==== DATA FOR PROCESSING

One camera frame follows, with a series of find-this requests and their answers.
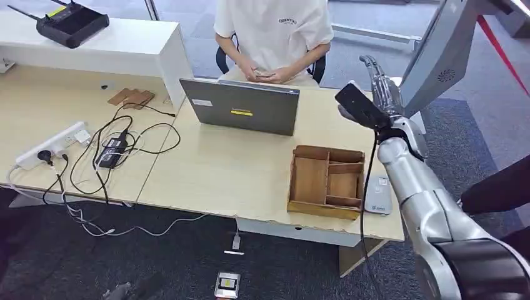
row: black router
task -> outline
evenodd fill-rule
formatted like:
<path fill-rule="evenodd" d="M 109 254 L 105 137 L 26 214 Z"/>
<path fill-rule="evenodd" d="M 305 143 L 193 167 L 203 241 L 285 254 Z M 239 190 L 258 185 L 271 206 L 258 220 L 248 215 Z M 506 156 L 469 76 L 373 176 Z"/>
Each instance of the black router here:
<path fill-rule="evenodd" d="M 66 4 L 60 0 L 51 0 L 62 5 L 56 12 L 40 18 L 8 5 L 9 8 L 37 21 L 37 32 L 45 38 L 70 49 L 79 47 L 83 41 L 96 32 L 109 26 L 109 16 L 86 8 L 71 1 Z"/>

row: black chair
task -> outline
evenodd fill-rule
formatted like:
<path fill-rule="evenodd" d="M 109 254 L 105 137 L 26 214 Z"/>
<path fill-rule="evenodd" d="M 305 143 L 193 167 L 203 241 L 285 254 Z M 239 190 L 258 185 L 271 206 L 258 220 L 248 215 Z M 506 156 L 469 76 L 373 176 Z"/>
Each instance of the black chair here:
<path fill-rule="evenodd" d="M 226 74 L 229 71 L 228 65 L 226 64 L 226 53 L 221 47 L 217 49 L 216 54 L 217 66 L 223 74 Z M 313 79 L 320 84 L 322 77 L 324 76 L 324 71 L 326 70 L 326 55 L 320 57 L 316 62 L 313 63 L 311 68 L 307 69 L 307 72 L 313 76 Z"/>

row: red rope
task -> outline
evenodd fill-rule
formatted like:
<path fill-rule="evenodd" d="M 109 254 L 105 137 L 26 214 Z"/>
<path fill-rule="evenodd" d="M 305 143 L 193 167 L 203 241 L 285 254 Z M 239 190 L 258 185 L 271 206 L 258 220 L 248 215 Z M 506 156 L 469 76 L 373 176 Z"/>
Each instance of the red rope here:
<path fill-rule="evenodd" d="M 519 85 L 522 87 L 522 89 L 526 92 L 526 94 L 530 97 L 530 92 L 526 89 L 526 86 L 524 86 L 523 81 L 519 77 L 519 74 L 517 74 L 517 71 L 515 70 L 514 66 L 506 56 L 506 53 L 504 52 L 503 48 L 499 44 L 499 41 L 497 41 L 497 38 L 493 34 L 493 31 L 491 31 L 491 27 L 489 27 L 488 22 L 486 19 L 484 19 L 484 16 L 479 16 L 478 23 L 480 24 L 482 30 L 486 34 L 487 38 L 497 51 L 499 53 L 499 56 L 501 57 L 502 61 L 504 61 L 504 64 L 508 67 L 512 75 L 514 76 L 515 80 L 519 83 Z"/>

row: light wood tabletop
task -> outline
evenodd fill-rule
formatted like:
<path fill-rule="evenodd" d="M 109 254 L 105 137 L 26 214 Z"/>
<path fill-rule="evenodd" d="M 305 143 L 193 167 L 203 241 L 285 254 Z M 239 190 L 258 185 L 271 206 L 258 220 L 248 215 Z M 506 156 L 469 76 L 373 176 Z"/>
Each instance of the light wood tabletop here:
<path fill-rule="evenodd" d="M 333 89 L 301 88 L 293 137 L 201 124 L 185 101 L 175 121 L 182 143 L 158 156 L 138 203 L 359 234 L 359 219 L 286 211 L 291 159 L 297 145 L 358 150 L 369 159 L 374 134 L 339 115 L 336 93 Z M 173 139 L 170 133 L 166 145 Z M 375 161 L 372 175 L 378 174 L 385 171 Z M 366 214 L 366 236 L 404 239 L 393 194 L 392 204 L 389 216 Z"/>
<path fill-rule="evenodd" d="M 117 106 L 107 101 L 123 88 L 148 89 L 156 93 L 149 105 L 164 112 L 173 113 L 173 105 L 162 79 L 157 77 L 128 76 L 86 71 L 67 71 L 43 67 L 14 66 L 6 74 L 0 74 L 0 134 L 4 138 L 0 156 L 0 172 L 6 174 L 15 159 L 33 147 L 43 143 L 78 121 L 87 122 L 90 133 L 111 120 Z M 129 114 L 134 118 L 131 130 L 142 131 L 156 123 L 173 123 L 174 118 L 158 114 L 150 109 L 125 109 L 118 115 Z M 122 131 L 127 121 L 116 122 L 113 131 Z M 142 138 L 144 149 L 159 151 L 168 134 L 167 126 L 156 127 Z M 70 166 L 84 150 L 78 142 L 66 149 Z M 94 150 L 89 159 L 83 159 L 76 167 L 74 182 L 85 181 L 79 186 L 86 191 L 99 188 L 100 184 L 91 167 Z M 115 201 L 134 202 L 148 178 L 156 155 L 139 152 L 127 163 L 112 172 L 108 184 L 109 197 Z M 57 169 L 64 161 L 54 160 Z M 63 181 L 69 194 L 101 199 L 100 191 L 85 196 L 69 183 L 67 170 Z M 18 169 L 11 179 L 14 184 L 33 190 L 45 190 L 55 180 L 54 173 L 44 164 L 25 171 Z M 5 184 L 2 175 L 0 183 Z M 59 191 L 56 185 L 53 191 Z"/>

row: gray laptop
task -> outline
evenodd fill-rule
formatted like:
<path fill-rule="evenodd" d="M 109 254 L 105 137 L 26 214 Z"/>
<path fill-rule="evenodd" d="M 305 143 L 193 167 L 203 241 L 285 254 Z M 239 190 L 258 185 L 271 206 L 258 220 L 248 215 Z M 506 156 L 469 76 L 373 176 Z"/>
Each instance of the gray laptop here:
<path fill-rule="evenodd" d="M 297 89 L 237 81 L 180 82 L 201 123 L 293 135 Z"/>

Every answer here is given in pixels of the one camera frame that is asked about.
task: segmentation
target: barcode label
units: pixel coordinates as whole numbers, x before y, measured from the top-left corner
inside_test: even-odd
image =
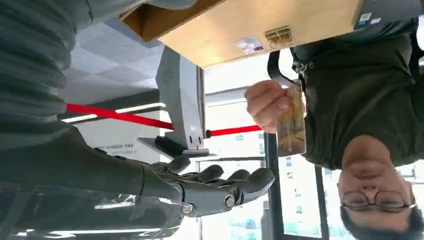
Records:
[[[360,16],[359,22],[361,23],[361,22],[365,22],[365,21],[370,20],[370,18],[371,18],[371,14],[372,14],[372,12],[362,14],[362,15]]]

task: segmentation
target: wall
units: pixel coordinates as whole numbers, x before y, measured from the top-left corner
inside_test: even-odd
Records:
[[[160,119],[160,111],[136,114],[137,116]],[[156,138],[161,134],[158,128],[115,119],[102,119],[74,125],[79,129],[87,144],[101,148],[111,155],[156,163],[160,155],[137,138]]]

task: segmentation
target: robotic hand
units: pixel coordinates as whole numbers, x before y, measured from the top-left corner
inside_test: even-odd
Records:
[[[224,171],[219,165],[178,175],[190,165],[186,156],[177,157],[170,163],[142,162],[141,165],[144,170],[142,197],[161,197],[193,205],[198,217],[227,212],[256,200],[275,180],[268,168],[259,168],[252,174],[240,169],[228,179],[220,179]]]

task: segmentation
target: ceiling light
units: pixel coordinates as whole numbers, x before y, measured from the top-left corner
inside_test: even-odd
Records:
[[[96,114],[90,114],[90,115],[66,118],[66,119],[63,119],[62,121],[65,123],[73,123],[73,122],[84,121],[84,120],[95,119],[95,118],[97,118]]]
[[[146,105],[122,108],[122,109],[115,110],[115,112],[117,112],[118,114],[122,114],[122,113],[134,112],[134,111],[150,109],[150,108],[157,108],[157,107],[165,107],[165,106],[166,105],[164,103],[158,102],[158,103],[151,103],[151,104],[146,104]]]

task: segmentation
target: backpack strap
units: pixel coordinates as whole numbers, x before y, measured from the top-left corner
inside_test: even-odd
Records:
[[[420,58],[424,57],[424,51],[421,50],[418,45],[417,31],[418,27],[416,28],[416,31],[410,35],[412,54],[409,61],[409,70],[416,81],[418,81],[420,77]]]

========

▶ _WHAT IS REQUIRED_
Set the material down exactly, images excluded.

▶ _ANSWER TO THIS PROBLEM_
One camera frame follows, with a series of find-this requests and their answers.
row: black router
task -> outline
evenodd fill-rule
formatted like:
<path fill-rule="evenodd" d="M 109 254 L 105 137 L 26 214 Z"/>
<path fill-rule="evenodd" d="M 305 143 L 193 167 L 203 241 L 285 254 Z M 239 190 L 258 185 L 271 206 L 258 220 L 248 215 Z M 506 156 L 469 76 L 373 176 Z"/>
Each instance of the black router here:
<path fill-rule="evenodd" d="M 66 4 L 60 0 L 51 0 L 62 5 L 56 12 L 40 18 L 8 5 L 9 8 L 37 21 L 37 32 L 45 38 L 70 49 L 79 47 L 83 41 L 96 32 L 109 26 L 109 16 L 86 8 L 71 1 Z"/>

row: black chair
task -> outline
evenodd fill-rule
formatted like:
<path fill-rule="evenodd" d="M 109 254 L 105 137 L 26 214 Z"/>
<path fill-rule="evenodd" d="M 305 143 L 193 167 L 203 241 L 285 254 Z M 239 190 L 258 185 L 271 206 L 258 220 L 248 215 Z M 506 156 L 469 76 L 373 176 Z"/>
Each instance of the black chair here:
<path fill-rule="evenodd" d="M 226 74 L 229 71 L 228 65 L 226 64 L 226 53 L 221 47 L 217 49 L 216 54 L 217 66 L 223 74 Z M 313 79 L 320 84 L 322 77 L 324 76 L 324 71 L 326 70 L 326 55 L 320 57 L 316 62 L 313 63 L 311 68 L 307 69 L 307 72 L 313 76 Z"/>

row: red rope
task -> outline
evenodd fill-rule
formatted like:
<path fill-rule="evenodd" d="M 109 254 L 105 137 L 26 214 Z"/>
<path fill-rule="evenodd" d="M 305 143 L 193 167 L 203 241 L 285 254 Z M 239 190 L 258 185 L 271 206 L 258 220 L 248 215 Z M 506 156 L 469 76 L 373 176 Z"/>
Each instance of the red rope here:
<path fill-rule="evenodd" d="M 519 85 L 522 87 L 522 89 L 526 92 L 526 94 L 530 97 L 530 92 L 526 89 L 526 86 L 524 86 L 523 81 L 519 77 L 519 74 L 517 74 L 517 71 L 515 70 L 514 66 L 506 56 L 506 53 L 504 52 L 503 48 L 499 44 L 499 41 L 497 41 L 497 38 L 493 34 L 493 31 L 491 31 L 491 27 L 489 27 L 488 22 L 486 19 L 484 19 L 484 16 L 479 16 L 478 23 L 480 24 L 482 30 L 486 34 L 487 38 L 497 51 L 499 53 L 499 56 L 501 57 L 502 61 L 504 61 L 504 64 L 508 67 L 512 75 L 514 76 L 515 80 L 519 83 Z"/>

row: light wood tabletop
task -> outline
evenodd fill-rule
formatted like:
<path fill-rule="evenodd" d="M 109 254 L 105 137 L 26 214 Z"/>
<path fill-rule="evenodd" d="M 305 143 L 193 167 L 203 241 L 285 254 Z M 239 190 L 258 185 L 271 206 L 258 220 L 248 215 Z M 506 156 L 469 76 L 373 176 Z"/>
Each instance of the light wood tabletop here:
<path fill-rule="evenodd" d="M 333 89 L 301 88 L 293 137 L 201 124 L 185 101 L 175 121 L 182 143 L 158 156 L 138 203 L 359 234 L 359 219 L 286 211 L 291 159 L 297 145 L 358 150 L 369 159 L 374 134 L 339 115 L 336 93 Z M 173 139 L 170 133 L 166 145 Z M 375 161 L 372 175 L 378 174 L 385 171 Z M 366 214 L 366 236 L 404 239 L 393 194 L 392 204 L 389 216 Z"/>
<path fill-rule="evenodd" d="M 117 106 L 107 101 L 123 88 L 148 89 L 156 93 L 149 105 L 164 112 L 173 113 L 173 105 L 162 79 L 157 77 L 128 76 L 86 71 L 67 71 L 43 67 L 14 66 L 6 74 L 0 74 L 0 134 L 4 138 L 0 156 L 0 172 L 6 174 L 15 159 L 33 147 L 43 143 L 78 121 L 87 122 L 90 133 L 111 120 Z M 129 114 L 134 118 L 131 130 L 142 131 L 156 123 L 173 123 L 174 118 L 158 114 L 150 109 L 125 109 L 118 115 Z M 122 131 L 127 121 L 116 122 L 113 131 Z M 142 138 L 144 149 L 159 151 L 168 134 L 167 126 L 156 127 Z M 70 166 L 84 150 L 78 142 L 66 149 Z M 94 150 L 89 159 L 83 159 L 76 167 L 74 182 L 85 181 L 79 186 L 86 191 L 99 188 L 100 184 L 91 167 Z M 115 201 L 134 202 L 148 178 L 156 155 L 139 152 L 127 163 L 112 172 L 108 184 L 109 197 Z M 57 169 L 64 161 L 54 160 Z M 63 181 L 69 194 L 101 199 L 100 191 L 85 196 L 69 183 L 67 170 Z M 18 169 L 11 179 L 14 184 L 33 190 L 45 190 L 55 180 L 54 173 L 44 164 L 25 171 Z M 5 184 L 2 175 L 0 183 Z M 59 191 L 56 185 L 53 191 Z"/>

row: gray laptop
task -> outline
evenodd fill-rule
formatted like:
<path fill-rule="evenodd" d="M 109 254 L 105 137 L 26 214 Z"/>
<path fill-rule="evenodd" d="M 305 143 L 193 167 L 203 241 L 285 254 Z M 239 190 L 258 185 L 271 206 L 258 220 L 248 215 Z M 506 156 L 469 76 L 373 176 Z"/>
Each instance of the gray laptop here:
<path fill-rule="evenodd" d="M 297 89 L 237 81 L 180 82 L 201 123 L 293 135 Z"/>

Every answer here is given in pixels of the one camera frame that is asked about.
task: segmentation
target: barcode label
units: pixel coordinates as whole numbers, x before y, measured from the top-left corner
inside_test: even-odd
image =
Records:
[[[360,16],[359,22],[361,23],[361,22],[365,22],[365,21],[370,20],[370,18],[371,18],[371,14],[372,14],[372,12],[362,14],[362,15]]]

task: segmentation
target: wall
units: pixel coordinates as whole numbers, x before y, measured from the top-left corner
inside_test: even-odd
Records:
[[[160,119],[160,111],[136,114],[137,116]],[[156,138],[161,134],[158,128],[115,119],[102,119],[74,125],[79,129],[87,144],[101,148],[111,155],[156,163],[160,155],[137,138]]]

task: segmentation
target: robotic hand
units: pixel coordinates as whole numbers, x before y, measured from the top-left corner
inside_test: even-odd
Records:
[[[224,171],[219,165],[178,175],[190,165],[186,156],[177,157],[170,163],[142,162],[141,165],[144,170],[142,197],[161,197],[193,205],[198,217],[227,212],[256,200],[275,180],[268,168],[259,168],[252,174],[240,169],[228,179],[220,179]]]

task: segmentation
target: ceiling light
units: pixel coordinates as whole numbers, x before y, measured from the top-left corner
inside_test: even-odd
Records:
[[[96,114],[90,114],[90,115],[66,118],[66,119],[63,119],[62,121],[65,123],[73,123],[73,122],[84,121],[84,120],[95,119],[95,118],[97,118]]]
[[[146,105],[122,108],[122,109],[115,110],[115,112],[117,112],[118,114],[122,114],[122,113],[134,112],[134,111],[150,109],[150,108],[157,108],[157,107],[165,107],[165,106],[166,105],[164,103],[158,102],[158,103],[151,103],[151,104],[146,104]]]

task: segmentation
target: backpack strap
units: pixel coordinates as whole numbers, x before y, measured from the top-left corner
inside_test: even-odd
Records:
[[[420,58],[424,57],[424,51],[421,50],[418,45],[417,31],[418,27],[416,28],[416,31],[410,35],[412,54],[409,61],[409,70],[416,81],[418,81],[420,77]]]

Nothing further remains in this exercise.